Principal Deep Learning Engineer – Perception, Autonomous Driving

at Nvidia
USD 272,000-431,200 per year
SENIOR
✅ On-site

Used Tools & Technologies

Not specified

Required Skills & Competences

Python @ 7 Machine Learning @ 4 Leadership @ 6 Planning @ 6 Technical Leadership @ 6 PyTorch @ 7 Deep Learning @ 4 AI @ 4 Computer Vision @ 4 Robotics @ 4 TensorRT @ 4

Details

NVIDIA is pioneering the future of autonomous driving through its NVIDIA DRIVE platform used by automakers, truck makers, tier-1 suppliers, and robotaxi companies worldwide. This role is for a Principal Deep Learning Engineer on the Autonomous Driving Perception team, leading the development and productionization of state-of-the-art perception systems for vehicles.

Responsibilities

  • Architect and innovate modern deep learning architectures (e.g., Transformers and variants, few-shot learning) for 3D obstacle detection, dense occupancy prediction, semantic segmentation, and multi-object tracking.
  • Develop, train, and deploy production-grade deep learning models to global automotive customers, ensuring safety and high quality.
  • Drive end-to-end productization of perception models with ownership of shipping robust features to customers.
  • Lead corner-case driven development: identify, mine, and solve long-tail corner cases in urban and highway driving.
  • Define data strategy and technical authority on data quality: establish labeling guidelines, quality-control metrics, and work with data operations to ensure high-fidelity ground truth.
  • Provide technical leadership and mentorship for senior engineers; influence cross-functional teams (planning, mapping, infrastructure) and set the technical roadmap for next-generation perception architectures.

Requirements

  • Ph.D. or MS in Computer Science, Robotics, Machine Learning, Computer Vision, or a related field (or equivalent experience).
  • 12+ years of applied research and software engineering experience, with heavy emphasis on deep learning for computer vision.
  • Proven track record as a lead technical contributor shipping commercial, high-quality deep learning software products.
  • Deep foundational knowledge and hands-on experience building architectures for object detection, occupancy networks, semantic/instance segmentation, and temporal tracking.
  • Strong data intuition and experience managing massive datasets, defining labeling taxonomies, and building automated pipelines to surface hard examples and edge cases.
  • Strong programming skills in Python and C++, and experience with deep learning frameworks such as PyTorch.

Ways to stand out

  • Prior experience in autonomous driving or robotics shipping models deployed on edge compute.
  • Experience with model optimization, quantization, and deployment on embedded platforms, especially using NVIDIA TensorRT.
  • First-author publications at top-tier CV/ML conferences (CVPR, ICCV, ECCV, NeurIPS).
  • Experience designing multi-modal perception systems (camera, lidar, radar fusion).
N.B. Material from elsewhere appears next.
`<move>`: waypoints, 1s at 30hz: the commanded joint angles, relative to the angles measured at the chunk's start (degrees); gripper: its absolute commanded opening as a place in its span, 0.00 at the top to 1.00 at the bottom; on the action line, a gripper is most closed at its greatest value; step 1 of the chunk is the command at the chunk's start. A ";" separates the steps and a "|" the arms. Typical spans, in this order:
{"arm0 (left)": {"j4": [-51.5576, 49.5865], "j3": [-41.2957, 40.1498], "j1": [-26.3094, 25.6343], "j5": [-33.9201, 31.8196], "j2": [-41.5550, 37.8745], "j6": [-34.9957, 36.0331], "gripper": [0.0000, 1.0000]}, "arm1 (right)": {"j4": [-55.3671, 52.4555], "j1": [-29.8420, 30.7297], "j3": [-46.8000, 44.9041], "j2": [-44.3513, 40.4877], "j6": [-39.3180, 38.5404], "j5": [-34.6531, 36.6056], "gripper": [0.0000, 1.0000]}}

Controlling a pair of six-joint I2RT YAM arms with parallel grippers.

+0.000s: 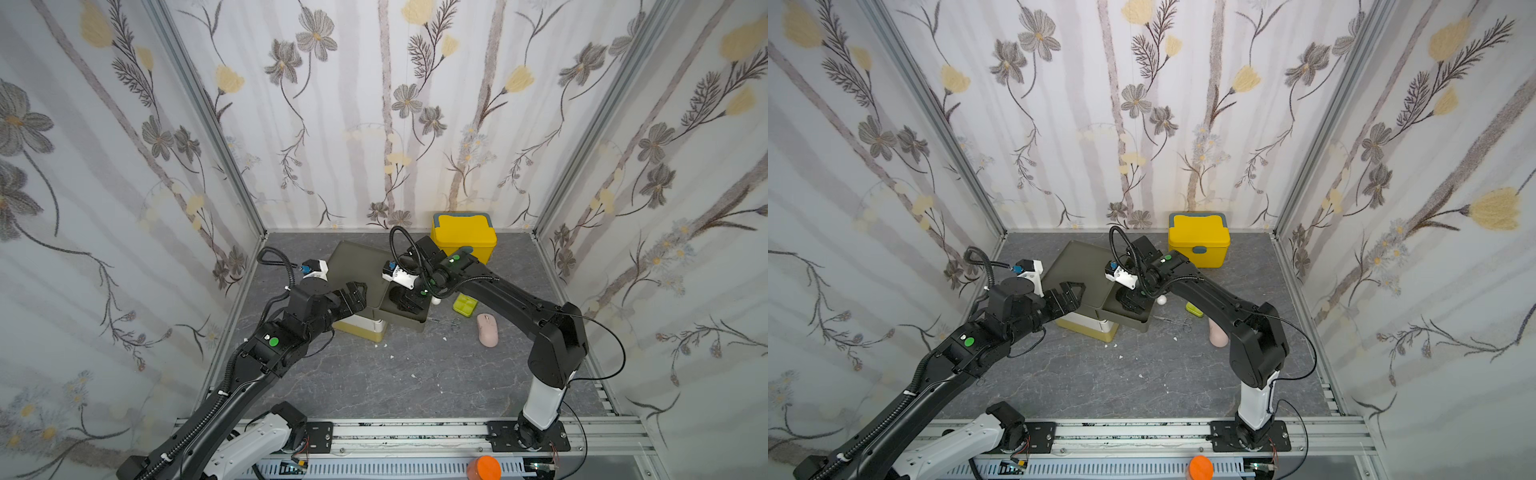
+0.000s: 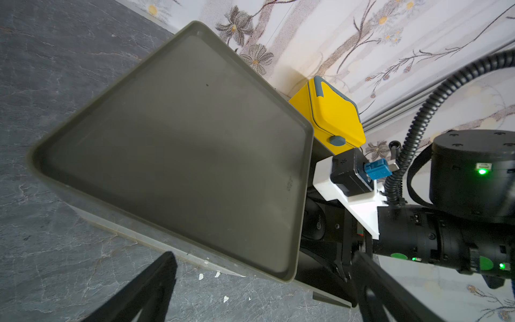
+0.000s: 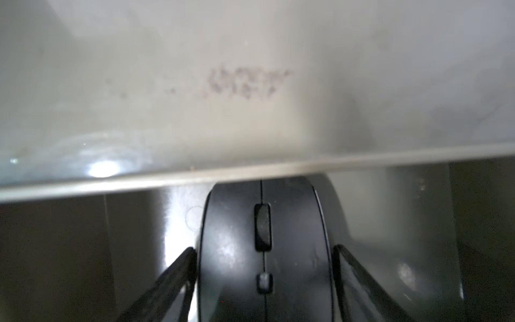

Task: Take the mice out of the drawer
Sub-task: Pick up the mouse from the drawer.

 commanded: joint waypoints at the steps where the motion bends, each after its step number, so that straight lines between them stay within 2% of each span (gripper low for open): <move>1: 0.60 0.57 0.03 -0.04 0.02 0.12 0.00 | -0.57 -0.28 0.50 -0.36 0.22 -0.65 0.29; 6: 0.94 0.57 0.05 -0.21 -0.01 0.12 0.00 | -0.41 -0.62 0.62 -0.86 0.87 0.43 0.36; 13: 1.12 1.44 0.07 0.06 0.83 0.29 0.00 | 1.34 -1.00 0.62 -2.35 2.85 1.46 0.40; 19: 1.04 1.70 0.14 -0.12 0.55 0.56 0.00 | 1.52 -2.15 0.28 -3.42 5.05 2.94 0.42; 30: 0.99 2.65 0.13 0.14 1.38 0.74 0.00 | 2.49 -4.09 0.74 -5.97 9.93 1.35 0.43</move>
Compensation & other details

  • Base salary range: 272,000 USD - 431,250 USD (final base salary determined by location, experience, and comparable pay).
  • Eligible for equity and company benefits.
  • Applications accepted at least until March 22, 2026.
  • NVIDIA uses AI tools in its recruiting processes and is an equal opportunity employer committed to diversity.